Ref_q(k, l) is a reference frequency domain signal of the kth frequency point of the ith frame of the qth reference channel, and the rest is analogized;

p₁,p₂,…p_LPfor the order of the non-linear extension, LP is the linear prediction length, ref _ vec _ p_q,p(k, l) representsqP-order expanded reference frequency domain signals of the kth frequency point of the ith frame of each reference channel, and the rest are analogized; reference frequency domain signal Ref of the kth frequency point of the ith frame of the qth reference channel through odd power series_q(k, l) is subjected to nonlinear expansion, and specifically:

ref_vec_p_q,p(k,l)= Ref_q(k,l)^2*p-1(ii) a The rest is analogized;

s4, calculating an autocorrelation diagonalization matrix R _ IVM of a reference frequency domain signal matrix REF _ VEC;

s5, calculating an echo cancellation gain vector W of each frequency point, and performing echo cancellation on the microphone frequency domain signal obtained in the step S2;

S52, traversing all reference frequency domain signals for multiple timesVector Ref _ VEC_q(k, l) taking the element of the non-linear extended reference frequency domain signal vector of the jth traversal as ref _ vec _ n_q(j)，

The specific process of each traversal is as follows:

S521. R_y_ref= y_n,j-1(k,l)*conj(ref_vec_n_q(j))；

conj denotes taking the conjugate, y_n,j-1(k, l) traversing the kth frequency point residual voice frequency domain signal of the ith frame of the nth microphone channel for the (j-1) th time, wherein R _ y _ ref is a traversal intermediate variable;

j =1, y_n,j-1(k,l) =Mic_n(k,l)，

s523, echo cancellation gain in the jth traversal:

y_n,j(k,l)= y_n,j-1(k,l)-W(j)* ref_vec_n_q(j)；

And S6, after all the traversal times are finished, outputting a final output frequency domain signal obtained by the last traversal, and converting the final output frequency domain signal into a time domain signal.

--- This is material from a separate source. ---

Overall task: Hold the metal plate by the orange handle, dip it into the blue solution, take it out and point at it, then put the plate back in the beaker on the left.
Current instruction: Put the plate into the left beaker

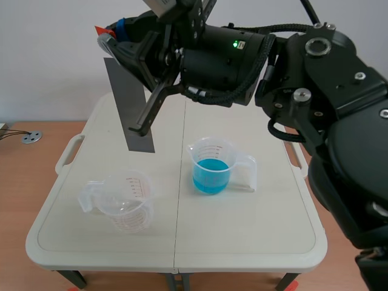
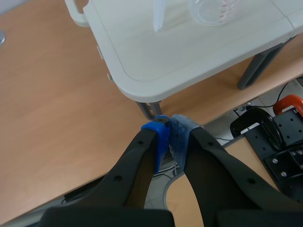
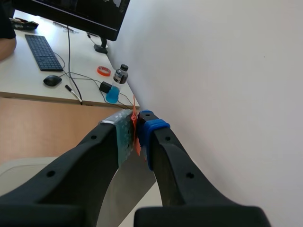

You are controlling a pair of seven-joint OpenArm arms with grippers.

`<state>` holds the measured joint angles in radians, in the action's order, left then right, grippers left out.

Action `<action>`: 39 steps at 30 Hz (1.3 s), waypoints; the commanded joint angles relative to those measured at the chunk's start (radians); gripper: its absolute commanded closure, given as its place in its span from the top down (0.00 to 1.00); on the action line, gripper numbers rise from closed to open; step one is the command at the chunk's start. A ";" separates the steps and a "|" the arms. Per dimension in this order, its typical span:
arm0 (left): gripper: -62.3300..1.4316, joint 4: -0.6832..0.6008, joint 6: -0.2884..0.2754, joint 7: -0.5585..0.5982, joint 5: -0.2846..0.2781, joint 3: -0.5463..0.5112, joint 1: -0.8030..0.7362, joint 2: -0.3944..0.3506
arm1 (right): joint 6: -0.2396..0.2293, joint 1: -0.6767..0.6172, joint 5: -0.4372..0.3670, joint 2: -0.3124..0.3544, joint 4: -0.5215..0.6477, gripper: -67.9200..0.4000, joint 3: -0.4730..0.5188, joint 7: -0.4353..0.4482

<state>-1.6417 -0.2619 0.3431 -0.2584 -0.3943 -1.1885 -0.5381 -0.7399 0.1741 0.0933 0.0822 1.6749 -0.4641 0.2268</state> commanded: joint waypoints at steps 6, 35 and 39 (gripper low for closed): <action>0.04 -0.009 -0.001 0.028 0.003 -0.006 0.006 0.006 | -0.006 0.028 -0.014 -0.030 0.020 0.03 -0.036 -0.009; 0.04 -0.009 -0.002 0.024 0.016 -0.006 0.006 0.006 | -0.006 0.028 0.012 -0.060 -0.072 0.03 -0.108 -0.048; 0.04 -0.009 -0.002 0.023 0.016 -0.006 0.006 0.006 | -0.006 0.028 0.012 -0.060 -0.100 0.03 -0.108 -0.038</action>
<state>-1.6417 -0.2623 0.3523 -0.2359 -0.3943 -1.1828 -0.5373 -0.7399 0.1741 0.1162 0.0273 1.5703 -0.5652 0.1703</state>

2. The echo cancellation method according to claim 1, wherein the step S4 specifically includes:

s41, diagonal simplification of kth frequency point of the ith frame of the qth reference channel in the reference frequency domain signal matrix REF _ VECMatrix R _ Ref_q(k,l)= Ref_VEC_q(k,l)* Ref_VEC_q(k,l)^H

R_ IVM_q(k,l)= λ* R_ IVM_q(k,l) +（1-λ）* R_ Ref_q(k,l)；

λ is the smoothing factor; r _ Ref_q(k, l) is a diagonal reduced matrix of the kth frequency point of the ith frame of the qth reference channel;

3. The echo cancellation method of claim 1, wherein said smoothing factor λ is in a range of 0.7-0.99.

4. The echo cancellation method of claim 1, wherein in step S6, the frequency domain signal after echo cancellation processing is converted into a time domain signal by using an inverse short-time fourier transform module.